Your "fwlib.sh" code

Code:

}

### BIG FAT DISCLAIMER
### The "-i $WAN" literally means packets that came in over the $WAN
interface;
### this WILL NOT MATCH packets sent from the LAN to the WAN address.

allow_tcp_port () {

differs from the wiki:

Code:

}

### BIG FAT DISCLAIMER
### The "-i $WAN" literally means packets that came in over the $WAN interface;
### this WILL NOT MATCH packets sent from the LAN to the WAN address.

allow_tcp_port () {

precisely on the line 18
If the line "interface;" has no meaning, delete it. Otherwise it may be an incomplete work; the shell undestands it as a command to executed and can't find it.
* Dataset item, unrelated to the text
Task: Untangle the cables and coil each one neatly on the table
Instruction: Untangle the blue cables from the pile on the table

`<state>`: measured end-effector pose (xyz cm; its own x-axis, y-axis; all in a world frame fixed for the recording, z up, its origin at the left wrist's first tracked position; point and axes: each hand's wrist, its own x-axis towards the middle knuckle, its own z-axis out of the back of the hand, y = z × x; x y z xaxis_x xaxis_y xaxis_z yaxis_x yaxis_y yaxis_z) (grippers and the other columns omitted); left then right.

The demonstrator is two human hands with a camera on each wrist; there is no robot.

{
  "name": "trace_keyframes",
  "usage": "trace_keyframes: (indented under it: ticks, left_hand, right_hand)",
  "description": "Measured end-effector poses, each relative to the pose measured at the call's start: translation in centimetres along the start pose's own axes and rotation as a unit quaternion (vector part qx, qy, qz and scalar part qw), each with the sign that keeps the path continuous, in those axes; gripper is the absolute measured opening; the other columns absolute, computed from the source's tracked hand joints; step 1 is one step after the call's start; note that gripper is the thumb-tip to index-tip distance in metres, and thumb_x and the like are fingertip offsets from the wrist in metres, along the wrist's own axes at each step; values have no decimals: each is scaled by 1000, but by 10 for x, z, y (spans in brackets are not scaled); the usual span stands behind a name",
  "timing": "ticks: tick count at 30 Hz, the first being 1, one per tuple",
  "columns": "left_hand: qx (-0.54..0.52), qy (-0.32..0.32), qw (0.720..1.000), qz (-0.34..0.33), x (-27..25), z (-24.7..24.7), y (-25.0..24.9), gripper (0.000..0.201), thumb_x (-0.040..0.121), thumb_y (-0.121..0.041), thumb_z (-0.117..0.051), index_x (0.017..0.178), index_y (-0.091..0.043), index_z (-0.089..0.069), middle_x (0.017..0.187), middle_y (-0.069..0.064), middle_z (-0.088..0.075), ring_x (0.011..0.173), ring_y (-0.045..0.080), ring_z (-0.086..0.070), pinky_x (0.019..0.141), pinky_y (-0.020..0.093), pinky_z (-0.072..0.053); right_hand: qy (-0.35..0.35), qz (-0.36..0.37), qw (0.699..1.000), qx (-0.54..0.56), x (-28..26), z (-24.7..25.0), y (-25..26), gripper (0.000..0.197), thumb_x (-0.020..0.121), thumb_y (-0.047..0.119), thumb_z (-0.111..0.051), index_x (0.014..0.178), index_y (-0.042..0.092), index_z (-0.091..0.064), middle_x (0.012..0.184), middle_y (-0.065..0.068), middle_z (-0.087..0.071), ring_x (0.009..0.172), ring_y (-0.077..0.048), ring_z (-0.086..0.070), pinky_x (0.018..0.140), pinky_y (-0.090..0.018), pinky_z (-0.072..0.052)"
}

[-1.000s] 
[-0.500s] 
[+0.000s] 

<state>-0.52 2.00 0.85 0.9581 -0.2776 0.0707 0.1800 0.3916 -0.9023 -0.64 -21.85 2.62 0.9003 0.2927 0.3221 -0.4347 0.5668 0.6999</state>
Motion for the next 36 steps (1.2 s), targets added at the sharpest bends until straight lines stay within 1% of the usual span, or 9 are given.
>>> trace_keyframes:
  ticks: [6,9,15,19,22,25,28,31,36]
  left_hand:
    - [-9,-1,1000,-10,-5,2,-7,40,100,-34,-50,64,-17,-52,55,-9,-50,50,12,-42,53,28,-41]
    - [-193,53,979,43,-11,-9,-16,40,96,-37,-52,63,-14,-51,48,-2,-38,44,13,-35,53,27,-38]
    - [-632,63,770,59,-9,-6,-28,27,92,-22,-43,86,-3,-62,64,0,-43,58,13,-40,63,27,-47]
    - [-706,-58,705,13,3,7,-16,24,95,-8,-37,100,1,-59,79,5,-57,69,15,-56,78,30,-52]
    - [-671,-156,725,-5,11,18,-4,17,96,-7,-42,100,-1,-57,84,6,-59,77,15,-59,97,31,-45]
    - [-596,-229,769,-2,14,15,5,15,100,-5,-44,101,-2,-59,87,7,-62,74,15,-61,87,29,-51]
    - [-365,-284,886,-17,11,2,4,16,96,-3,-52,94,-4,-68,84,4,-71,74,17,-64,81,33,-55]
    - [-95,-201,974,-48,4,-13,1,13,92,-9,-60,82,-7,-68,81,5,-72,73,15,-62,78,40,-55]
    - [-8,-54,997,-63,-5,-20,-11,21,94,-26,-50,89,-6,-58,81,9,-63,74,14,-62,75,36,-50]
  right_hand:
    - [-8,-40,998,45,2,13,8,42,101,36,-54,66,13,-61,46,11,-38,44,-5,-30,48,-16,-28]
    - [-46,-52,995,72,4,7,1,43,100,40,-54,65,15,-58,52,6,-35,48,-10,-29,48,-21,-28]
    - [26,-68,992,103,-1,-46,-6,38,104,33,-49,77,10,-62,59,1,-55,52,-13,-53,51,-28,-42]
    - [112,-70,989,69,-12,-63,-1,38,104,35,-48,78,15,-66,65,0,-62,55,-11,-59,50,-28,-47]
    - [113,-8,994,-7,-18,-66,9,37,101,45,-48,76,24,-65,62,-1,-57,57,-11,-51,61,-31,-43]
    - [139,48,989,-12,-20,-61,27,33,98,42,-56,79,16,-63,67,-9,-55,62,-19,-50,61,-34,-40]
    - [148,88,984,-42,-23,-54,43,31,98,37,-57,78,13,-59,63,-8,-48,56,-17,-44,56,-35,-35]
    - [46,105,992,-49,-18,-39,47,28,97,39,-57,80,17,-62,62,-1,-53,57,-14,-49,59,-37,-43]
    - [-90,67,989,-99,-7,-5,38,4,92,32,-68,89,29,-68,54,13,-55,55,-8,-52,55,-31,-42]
The lines 6 and 7 are calling the allow_tcp_port function which has broken lines:

Code:

allow_tcp_port () {
ALLOWPORT=$1
iptables -t nat -A prerouting_rule -i $WAN -p tcp --dport $ALLOWPORT
-j ACCEPT
iptables -A input_rule -i $WAN -p tcp --dport $ALLOWPORT
-j ACCEPT
}

You can't break a shell command line; see the difference

Code:

allow_tcp_port () {
ALLOWPORT=$1
iptables -t nat -A prerouting_rule -i $WAN -p tcp --dport $ALLOWPORT -j ACCEPT
iptables -A input_rule -i $WAN -p tcp --dport $ALLOWPORT -j ACCEPT
}

The lines 21, 25 and 33 have the same problem with other functions in the "/etc/functions.sh".